Przypadek ministra Szumowskiego zapewne ukaże jeszcze niejedno, ale pośród tego przyniesie dodatkową falę zmasowanej krytyki jego osoby i poczynań. Pozbawiony tarczy ochronnej w postaci premiera, rządu i rządzącej partii, będzie doskonałym kąskiem dla wszelkiej maści krytyków zmian w Polsce. To jednak może stać się przyczynkiem do rozpoznania (być może tylko dla nielicznych) istoty samej wolności, o ile dymisja ministra była w pełni jego wolną decyzją. Wolność jednostki w dzisiejszej mentalności najczęściej utożsamiana jest z przysługującymi jej uprawnieniami lub przywilejami. Tymczasem zasadnicze dla mnie znaczenie wiąże wolność z odpowiedzialnością, tzn. z umiejętnością przyjęcia wszystkich konsekwencji mojego działania. Niezależność od czynników zewnętrznych nie jest zawarta tylko w braku ich wpływu w czasie procesu decyzyjnego (co z natury jest w ogóle niemożliwe, bo każda decyzja zawiera w sobie motywację związaną z jakimś oglądem świata), lecz zawiera się przede wszystkim w tym, że nie mam lęku przed przyjęciem konsekwencji wszelakich mojego działania.
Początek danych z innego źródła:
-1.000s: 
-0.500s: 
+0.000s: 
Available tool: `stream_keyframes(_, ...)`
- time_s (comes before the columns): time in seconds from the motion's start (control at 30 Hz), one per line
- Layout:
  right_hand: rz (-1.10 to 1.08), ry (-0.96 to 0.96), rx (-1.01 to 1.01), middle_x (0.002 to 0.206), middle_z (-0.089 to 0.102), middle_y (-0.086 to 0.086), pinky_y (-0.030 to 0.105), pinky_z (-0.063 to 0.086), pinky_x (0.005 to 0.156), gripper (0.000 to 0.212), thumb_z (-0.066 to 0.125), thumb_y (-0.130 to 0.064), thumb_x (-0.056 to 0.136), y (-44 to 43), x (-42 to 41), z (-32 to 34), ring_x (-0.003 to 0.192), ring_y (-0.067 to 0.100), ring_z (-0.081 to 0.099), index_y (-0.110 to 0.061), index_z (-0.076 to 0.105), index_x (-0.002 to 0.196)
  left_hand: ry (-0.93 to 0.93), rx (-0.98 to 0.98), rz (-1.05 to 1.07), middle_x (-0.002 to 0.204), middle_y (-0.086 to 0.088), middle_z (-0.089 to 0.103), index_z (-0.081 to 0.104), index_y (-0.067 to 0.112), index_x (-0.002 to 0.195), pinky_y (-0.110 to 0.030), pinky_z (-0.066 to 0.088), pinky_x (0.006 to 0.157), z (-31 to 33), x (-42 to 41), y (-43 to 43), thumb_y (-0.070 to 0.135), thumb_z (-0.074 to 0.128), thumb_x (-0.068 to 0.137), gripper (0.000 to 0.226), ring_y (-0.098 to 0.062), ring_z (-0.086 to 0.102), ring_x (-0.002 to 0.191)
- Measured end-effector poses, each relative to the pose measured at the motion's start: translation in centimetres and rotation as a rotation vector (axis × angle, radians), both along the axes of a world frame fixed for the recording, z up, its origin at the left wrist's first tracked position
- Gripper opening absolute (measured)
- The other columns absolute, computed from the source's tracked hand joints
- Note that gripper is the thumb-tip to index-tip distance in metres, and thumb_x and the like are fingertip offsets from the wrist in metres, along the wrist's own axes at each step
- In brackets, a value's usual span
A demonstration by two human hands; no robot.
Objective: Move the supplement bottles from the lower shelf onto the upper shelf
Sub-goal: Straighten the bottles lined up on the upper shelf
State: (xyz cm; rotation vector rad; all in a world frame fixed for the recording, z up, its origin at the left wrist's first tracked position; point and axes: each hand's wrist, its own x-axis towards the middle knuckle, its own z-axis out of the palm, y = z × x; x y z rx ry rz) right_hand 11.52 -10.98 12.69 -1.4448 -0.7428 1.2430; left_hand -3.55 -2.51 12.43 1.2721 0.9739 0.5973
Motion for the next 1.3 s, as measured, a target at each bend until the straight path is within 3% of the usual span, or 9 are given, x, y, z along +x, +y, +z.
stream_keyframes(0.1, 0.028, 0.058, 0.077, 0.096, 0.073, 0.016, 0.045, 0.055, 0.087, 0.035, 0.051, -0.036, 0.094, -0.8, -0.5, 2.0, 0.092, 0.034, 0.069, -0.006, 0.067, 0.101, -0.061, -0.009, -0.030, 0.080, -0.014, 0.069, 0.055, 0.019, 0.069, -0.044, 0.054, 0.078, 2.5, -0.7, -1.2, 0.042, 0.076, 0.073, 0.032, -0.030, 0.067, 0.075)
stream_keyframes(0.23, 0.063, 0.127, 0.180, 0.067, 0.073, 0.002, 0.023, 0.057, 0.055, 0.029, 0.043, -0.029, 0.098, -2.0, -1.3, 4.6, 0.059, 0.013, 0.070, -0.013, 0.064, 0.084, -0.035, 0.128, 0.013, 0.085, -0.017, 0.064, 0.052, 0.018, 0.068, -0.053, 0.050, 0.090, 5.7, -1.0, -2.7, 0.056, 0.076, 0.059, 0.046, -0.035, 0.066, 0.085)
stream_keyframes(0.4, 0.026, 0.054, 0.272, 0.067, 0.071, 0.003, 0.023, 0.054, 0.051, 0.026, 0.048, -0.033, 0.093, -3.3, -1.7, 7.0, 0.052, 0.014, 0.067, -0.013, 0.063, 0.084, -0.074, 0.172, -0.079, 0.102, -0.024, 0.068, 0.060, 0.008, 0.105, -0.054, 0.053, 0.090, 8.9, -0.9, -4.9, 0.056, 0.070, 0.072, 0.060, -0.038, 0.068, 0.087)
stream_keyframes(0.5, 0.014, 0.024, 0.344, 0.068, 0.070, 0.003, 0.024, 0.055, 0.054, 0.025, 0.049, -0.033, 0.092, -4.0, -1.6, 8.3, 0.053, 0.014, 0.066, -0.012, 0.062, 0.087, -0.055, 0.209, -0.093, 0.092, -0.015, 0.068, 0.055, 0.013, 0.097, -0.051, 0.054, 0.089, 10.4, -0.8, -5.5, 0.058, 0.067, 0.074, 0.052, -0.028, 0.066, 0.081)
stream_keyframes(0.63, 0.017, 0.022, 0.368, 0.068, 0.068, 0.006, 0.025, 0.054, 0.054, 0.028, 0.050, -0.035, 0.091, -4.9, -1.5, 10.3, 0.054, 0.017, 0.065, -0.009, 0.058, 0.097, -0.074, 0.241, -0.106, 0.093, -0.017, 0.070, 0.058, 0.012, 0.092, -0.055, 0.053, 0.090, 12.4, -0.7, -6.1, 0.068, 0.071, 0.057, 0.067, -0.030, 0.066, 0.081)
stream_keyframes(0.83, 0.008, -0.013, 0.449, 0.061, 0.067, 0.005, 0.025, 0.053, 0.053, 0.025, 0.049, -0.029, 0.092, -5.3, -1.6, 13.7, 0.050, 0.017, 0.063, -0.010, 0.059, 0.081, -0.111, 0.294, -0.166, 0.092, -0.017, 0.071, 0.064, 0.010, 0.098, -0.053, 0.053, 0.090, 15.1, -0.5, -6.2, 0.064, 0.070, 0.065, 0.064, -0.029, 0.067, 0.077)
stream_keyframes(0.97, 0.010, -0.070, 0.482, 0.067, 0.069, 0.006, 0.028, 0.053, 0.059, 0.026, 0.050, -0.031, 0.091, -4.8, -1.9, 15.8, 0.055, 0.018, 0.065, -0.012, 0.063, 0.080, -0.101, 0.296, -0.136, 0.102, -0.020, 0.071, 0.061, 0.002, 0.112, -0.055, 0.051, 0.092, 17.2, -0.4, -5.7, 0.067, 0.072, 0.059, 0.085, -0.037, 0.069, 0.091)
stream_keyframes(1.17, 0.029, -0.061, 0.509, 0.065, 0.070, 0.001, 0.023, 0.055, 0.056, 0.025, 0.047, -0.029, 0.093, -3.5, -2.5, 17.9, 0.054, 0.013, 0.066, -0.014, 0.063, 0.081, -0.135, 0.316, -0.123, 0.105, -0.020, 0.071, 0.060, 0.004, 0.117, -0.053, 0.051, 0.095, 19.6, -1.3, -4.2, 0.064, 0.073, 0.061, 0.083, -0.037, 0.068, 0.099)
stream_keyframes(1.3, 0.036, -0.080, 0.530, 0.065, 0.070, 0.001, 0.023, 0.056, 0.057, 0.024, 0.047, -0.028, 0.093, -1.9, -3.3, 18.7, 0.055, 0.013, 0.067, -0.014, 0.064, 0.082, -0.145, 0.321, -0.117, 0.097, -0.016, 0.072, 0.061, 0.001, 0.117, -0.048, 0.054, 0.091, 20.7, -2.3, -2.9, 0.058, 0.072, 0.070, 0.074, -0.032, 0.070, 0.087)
Rozumnie poznany cel powoduje, iż nie interesuje mnie krytyka ze strony cioci Zosi czy wujka Lutka. Parodię rozumienia wolności pokazała nam ostatnio zadyma zwolenników sodomistycznego ujęcia świata, którzy najpierw łamali prawo, a potem płakali nad uciemiężeniem, gdy prawo wobec nich egzekwowano. Postawa ministra Szumowskiego, a także jego zaplecza politycznego może stać się doskonałym punktem wyjścia do ukazania i uprawomocnienia w mentalności społecznej zdroworozsądkowego rozumienia wolności. Rozumienia, którego potrzeba nie tylko w przestrzeni publicznej, ale i w innych obszarach ludzkiego życia, także formacji religijnej. W tej ostatniej promowany od ponad pół wieku prymat pastoralności nad dogmatycznością jest odzwierciedleniem wspomnianego wyżej dylematu. Przyciąganie ludzi do Kościoła musi być związane z prawdą, a nie tylko ze zwykłą statystyką.

 

Będziesz mógł tylko wyć i wyć

I tylko na koniec warto wspomnieć, że fałszywe rozumienie wolności wcześniej czy później kończy się zwykłym poddaństwem. Poddaństwem, które oryginalność jednostki roztapia w tyglu wyżej stojącej społeczności. Anarchistyczne grupy są w tym przypadku najlepszym przykładem, gdyż głosząc całkowitą wolność pod przymusu państwa, społeczności, kierują się pewnymi ustalonymi dla danej grupy zasadami, które same z siebie są już prawem normującym poczynania jednostek. Niestety, o charakterze totalnym. Dlatego ewangeliczna fraza: „Poznacie prawdę, a prawda was wyzwoli” jest jak najbardziej dzisiaj aktualna.